February 17, 2008
J’voulais trouver l’amour, j’y ai pensé mais j’aurais peur de l’perdre.
Déception. Dommage. Une prochaine fois, peut être, ou pas. Ou pas, sûrement. La vérité, c’est que j’suis bon à rien. Que ça me saoule. Que si Kév avait pas été là je serais sûrement en train de cuver pour oublier, pour comater. Mes vieilles dépendances me rattrapent, de plus en plus proches, est-ce que je m’en suis réelement sorti ? J’espère. Pas sûr.
Bonjour, j’m’appelle Simon, j’suis alcoolique. Parce qu’à une époque je cuvais tout les matins, juste après mon bol de lait, et que sans ça je pouvais pas démarrer ma journée. Parce que j’ai fini par m’en sortir. Je fume aussi. Trop. Pas que du tabac, de plus en plus souvent. Mes yeux se ferment, mon cerveau s’envole, mais ça n’a plus rien de nouveau. J’aimerais juste une nouvelle drogue pour me faire oublier tout ça. Le remède universel pour renvoyer tout ça en arrière, pour oublier que je me voile les yeux à coup de substances (il)licites.
Je pensais avoir trouvé mon remède. Apparemment, faudra revoir ma copie. C’est loin d’être encore ça, j’arrive vraiment à rien, même avec toute la volonté du monde. Je suis faible, trop faible pour faire ce que je voudrais. Trop faible pour me contrôler quand je promet de pas trop boire en soirée. Trop faible quand je (me) promet de. Et ça m’énerve, y’a des jours où j’aurais envie de m’tirer une balle si mes potes n’étaient pas là pour me remonter l’moral. Mention spéciale pour Kévkév et tous les autres de la Haut’. Ceux avec qui je délire trop souvent, avec qui je part en fou-rire sur tout et n’importe quoi.
Vous être mes héros en fait.

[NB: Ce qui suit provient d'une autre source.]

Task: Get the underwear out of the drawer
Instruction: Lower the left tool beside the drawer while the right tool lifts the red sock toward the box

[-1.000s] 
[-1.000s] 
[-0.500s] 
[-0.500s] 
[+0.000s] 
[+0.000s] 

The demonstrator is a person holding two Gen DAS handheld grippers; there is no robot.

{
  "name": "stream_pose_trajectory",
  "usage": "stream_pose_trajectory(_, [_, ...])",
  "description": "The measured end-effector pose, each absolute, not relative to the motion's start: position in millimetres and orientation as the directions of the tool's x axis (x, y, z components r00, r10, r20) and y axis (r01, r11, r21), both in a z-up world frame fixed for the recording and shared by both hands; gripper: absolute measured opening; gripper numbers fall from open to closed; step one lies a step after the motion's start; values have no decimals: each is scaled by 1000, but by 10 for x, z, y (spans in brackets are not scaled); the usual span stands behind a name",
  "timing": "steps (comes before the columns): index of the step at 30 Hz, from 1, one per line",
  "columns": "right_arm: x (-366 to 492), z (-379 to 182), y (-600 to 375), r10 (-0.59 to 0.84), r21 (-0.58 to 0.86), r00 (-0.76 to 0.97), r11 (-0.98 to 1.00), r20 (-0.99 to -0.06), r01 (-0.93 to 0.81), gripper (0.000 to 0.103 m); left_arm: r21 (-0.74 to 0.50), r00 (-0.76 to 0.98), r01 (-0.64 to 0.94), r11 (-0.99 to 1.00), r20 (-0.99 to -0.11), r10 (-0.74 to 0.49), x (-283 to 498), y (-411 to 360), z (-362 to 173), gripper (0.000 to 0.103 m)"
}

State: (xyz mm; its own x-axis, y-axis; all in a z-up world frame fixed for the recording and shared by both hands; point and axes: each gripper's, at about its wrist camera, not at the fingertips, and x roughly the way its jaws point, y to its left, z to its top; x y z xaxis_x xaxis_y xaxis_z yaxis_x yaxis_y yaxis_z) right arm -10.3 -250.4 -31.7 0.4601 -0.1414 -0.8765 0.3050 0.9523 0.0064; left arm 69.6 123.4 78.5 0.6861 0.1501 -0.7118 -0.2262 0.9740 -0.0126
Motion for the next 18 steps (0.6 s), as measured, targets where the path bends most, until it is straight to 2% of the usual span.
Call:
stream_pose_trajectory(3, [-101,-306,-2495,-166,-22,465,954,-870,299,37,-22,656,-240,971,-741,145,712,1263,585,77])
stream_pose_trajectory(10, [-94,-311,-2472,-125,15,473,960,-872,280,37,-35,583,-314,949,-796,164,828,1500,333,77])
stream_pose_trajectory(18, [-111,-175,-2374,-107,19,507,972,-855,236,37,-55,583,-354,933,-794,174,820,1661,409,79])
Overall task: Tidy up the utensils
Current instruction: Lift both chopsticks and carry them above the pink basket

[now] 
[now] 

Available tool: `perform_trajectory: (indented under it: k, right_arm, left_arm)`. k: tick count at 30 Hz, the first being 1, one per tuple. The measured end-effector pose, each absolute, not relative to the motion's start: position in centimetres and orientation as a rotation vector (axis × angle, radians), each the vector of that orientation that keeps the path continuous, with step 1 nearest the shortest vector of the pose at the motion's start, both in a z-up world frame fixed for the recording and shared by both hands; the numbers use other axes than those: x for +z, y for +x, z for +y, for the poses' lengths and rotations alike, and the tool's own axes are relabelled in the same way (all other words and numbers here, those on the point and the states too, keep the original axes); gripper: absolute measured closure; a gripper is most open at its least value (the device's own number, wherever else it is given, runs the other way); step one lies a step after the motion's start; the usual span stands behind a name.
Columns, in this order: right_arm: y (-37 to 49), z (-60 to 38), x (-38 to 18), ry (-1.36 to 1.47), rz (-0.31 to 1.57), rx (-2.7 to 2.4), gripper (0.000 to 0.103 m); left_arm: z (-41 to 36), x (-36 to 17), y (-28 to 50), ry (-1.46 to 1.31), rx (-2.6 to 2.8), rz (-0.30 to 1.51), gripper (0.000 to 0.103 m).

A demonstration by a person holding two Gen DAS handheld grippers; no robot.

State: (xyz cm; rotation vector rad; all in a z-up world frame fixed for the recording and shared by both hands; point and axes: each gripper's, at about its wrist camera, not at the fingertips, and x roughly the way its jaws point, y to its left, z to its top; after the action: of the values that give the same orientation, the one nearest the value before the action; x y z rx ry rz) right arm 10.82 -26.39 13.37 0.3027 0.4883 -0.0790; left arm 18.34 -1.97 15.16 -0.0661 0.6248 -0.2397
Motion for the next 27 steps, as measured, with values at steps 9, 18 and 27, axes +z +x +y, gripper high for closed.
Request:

Vous me sauvez la vie à longueur de journée, mais sans vraiment le savoir. Je suis peut être vraiment heureux, peut être juste en sursis. Qui sait combien de temps ça durera. C’est dans les moments comme celui-ci, où j’aperçois au loin la fin de mon sourire, que je me demande vraiment, vraiment, combien de temps ça va durer ? Combien de temps je pourrais durer comme ça ?
Je sais pas faire grand chose. Mes notes sont au plus bas, je sais rien faire de mes dix doigts, je tiens pas l’alcool, je sais même pas rouler un pét’ correctement. Et parlons pas côté femelles… Le bide total. Est-ce que j’ai un avenir ? Mes potes me font croire que oui, et j’aimerais leur donner raison, mais la réalité est à miles lieues des rêves que l’ont fait ensemble. Je ne pourrais pas rester déchiré ma vie entière, hélas.
C’est pas que ça me plaise spécialement, c’est qu’en fin de compte, c’est pas si facile d’y arriver. Je découvre, encore et encore, et je m’aperçois que c’est de moins en moins facile. Que pour y arriver, faut être le meilleur, que sinon on finit SMICard, et on reste toute sa vie entre quatre murs, dans un deux pièces défraîchi où rien ne peut se faire. Je ne suis pas exceptionnel, personne n’est exceptionnel. Tout le monde est exceptionnel. Enfin.
Je n’aurais pas la vie plus facile que mes vieux, et je ne gagnerai pas l’euromillions comme eux ne l’ont pas gagné avant moi. Ma vie ne sera pas faite de oisiveté, et un jour ou l’autre, il faudra s’y mettre. Du mal à y croire, j’ai toujours, toujours trop rêvé, divagué dans ma tête, et je me dis qu’au final… Rien.
Je suis qu’un gosse comme les autres, qui rêve de trouver une place dans un monde où il se sent perdu. Qui se croit fixé dans un univers en perpétuel mouvement. J’aimerais juste, juste me poser et parler avec toi, t’expliquer ma conception des choses et écouter la tienne. J’y peux rien si tu me passionne, comment je peux faire pour arrêter maintenant ? La machine est lancée, c’est trop tard, j’ai besoin de toi, même si ça paraît impossible comme à chaque fois que j’ai voulu quelqu’un.
Avis d’tempête, j’ai les symptomes du coeur de pierre.